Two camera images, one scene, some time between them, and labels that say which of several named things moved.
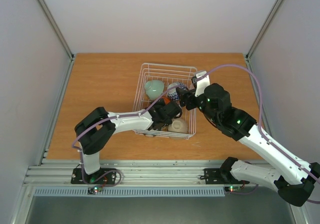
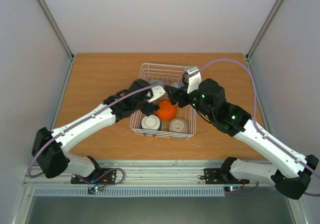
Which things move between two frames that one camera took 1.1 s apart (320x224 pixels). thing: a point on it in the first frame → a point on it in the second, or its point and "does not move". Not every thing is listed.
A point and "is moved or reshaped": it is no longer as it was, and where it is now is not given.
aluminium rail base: x=162 y=172 does not move
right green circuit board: x=232 y=188 does not move
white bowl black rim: x=148 y=135 is moved or reshaped
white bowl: x=178 y=125 does not move
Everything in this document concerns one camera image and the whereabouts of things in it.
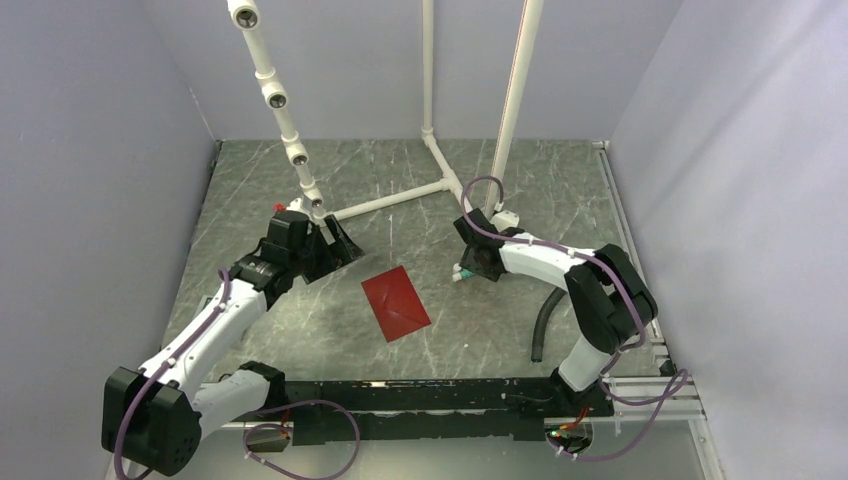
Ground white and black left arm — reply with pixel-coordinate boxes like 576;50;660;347
101;210;363;479

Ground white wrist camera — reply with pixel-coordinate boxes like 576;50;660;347
273;196;325;226
490;210;520;233

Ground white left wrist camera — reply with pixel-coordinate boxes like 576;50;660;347
273;196;325;226

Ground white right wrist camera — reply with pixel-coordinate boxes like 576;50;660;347
490;210;520;233

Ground red paper envelope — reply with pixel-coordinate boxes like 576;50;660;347
361;266;431;343

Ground white PVC pipe frame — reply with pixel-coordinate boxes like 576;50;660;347
226;0;545;220

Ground green white glue stick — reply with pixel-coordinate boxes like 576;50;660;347
451;265;475;282

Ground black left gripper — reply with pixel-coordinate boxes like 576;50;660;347
289;215;363;284

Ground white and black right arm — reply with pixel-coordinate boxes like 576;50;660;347
454;209;658;415

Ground black corrugated hose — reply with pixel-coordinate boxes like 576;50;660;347
530;286;568;364

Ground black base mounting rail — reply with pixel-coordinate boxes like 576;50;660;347
239;377;614;446

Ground aluminium extrusion frame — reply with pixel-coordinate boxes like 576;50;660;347
599;336;706;422

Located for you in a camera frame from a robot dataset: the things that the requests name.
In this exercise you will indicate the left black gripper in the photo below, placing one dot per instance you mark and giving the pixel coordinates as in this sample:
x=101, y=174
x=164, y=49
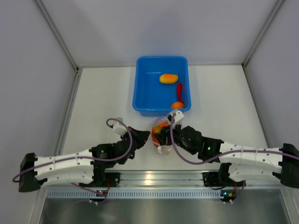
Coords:
x=140, y=136

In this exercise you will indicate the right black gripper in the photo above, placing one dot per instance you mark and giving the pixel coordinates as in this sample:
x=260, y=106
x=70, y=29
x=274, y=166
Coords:
x=177, y=127

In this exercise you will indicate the clear zip top bag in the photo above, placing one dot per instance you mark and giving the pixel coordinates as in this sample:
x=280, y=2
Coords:
x=164, y=146

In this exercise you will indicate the red fake chili pepper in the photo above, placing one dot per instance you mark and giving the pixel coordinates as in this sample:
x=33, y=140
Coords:
x=179, y=92

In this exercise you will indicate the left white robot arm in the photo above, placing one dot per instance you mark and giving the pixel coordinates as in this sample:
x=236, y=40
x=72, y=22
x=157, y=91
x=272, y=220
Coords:
x=86, y=168

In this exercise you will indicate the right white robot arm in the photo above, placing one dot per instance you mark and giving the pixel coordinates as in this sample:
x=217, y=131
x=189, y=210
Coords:
x=237, y=163

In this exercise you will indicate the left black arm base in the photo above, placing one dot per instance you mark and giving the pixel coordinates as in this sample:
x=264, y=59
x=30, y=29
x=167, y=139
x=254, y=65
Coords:
x=106, y=179

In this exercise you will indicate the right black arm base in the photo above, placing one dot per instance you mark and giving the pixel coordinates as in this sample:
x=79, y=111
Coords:
x=211, y=179

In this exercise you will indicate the orange yellow fake fruit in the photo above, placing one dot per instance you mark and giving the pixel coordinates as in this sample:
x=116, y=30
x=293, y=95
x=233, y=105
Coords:
x=155, y=129

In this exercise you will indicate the blue plastic bin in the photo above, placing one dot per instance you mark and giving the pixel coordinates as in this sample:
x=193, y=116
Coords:
x=152, y=98

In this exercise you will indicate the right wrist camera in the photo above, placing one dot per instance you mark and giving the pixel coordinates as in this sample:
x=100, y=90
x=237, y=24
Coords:
x=177, y=117

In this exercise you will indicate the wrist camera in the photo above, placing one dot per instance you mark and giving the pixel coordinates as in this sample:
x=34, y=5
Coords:
x=177, y=117
x=117, y=126

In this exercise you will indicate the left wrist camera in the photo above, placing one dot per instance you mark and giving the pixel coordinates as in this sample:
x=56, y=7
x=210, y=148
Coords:
x=117, y=126

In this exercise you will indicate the aluminium rail frame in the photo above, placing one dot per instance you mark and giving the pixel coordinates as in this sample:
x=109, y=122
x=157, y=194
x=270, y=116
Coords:
x=163, y=178

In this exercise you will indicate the slotted cable duct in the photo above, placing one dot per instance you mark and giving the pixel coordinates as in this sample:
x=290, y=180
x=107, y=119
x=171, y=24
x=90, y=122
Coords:
x=142, y=194

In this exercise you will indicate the left aluminium corner post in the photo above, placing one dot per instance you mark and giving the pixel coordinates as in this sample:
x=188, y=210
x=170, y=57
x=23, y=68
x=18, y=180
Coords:
x=45, y=14

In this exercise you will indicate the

========================================================================

#### EXERCISE:
Each line above that contains the string "moved" should be copied.

#### RESULT:
Two camera images, one scene, some time between them, and labels that say which of several named things moved.
A point and "is moved or reshaped": it is no longer as it was, and where it is now is not given.
white bowl black rim: x=148 y=135 is moved or reshaped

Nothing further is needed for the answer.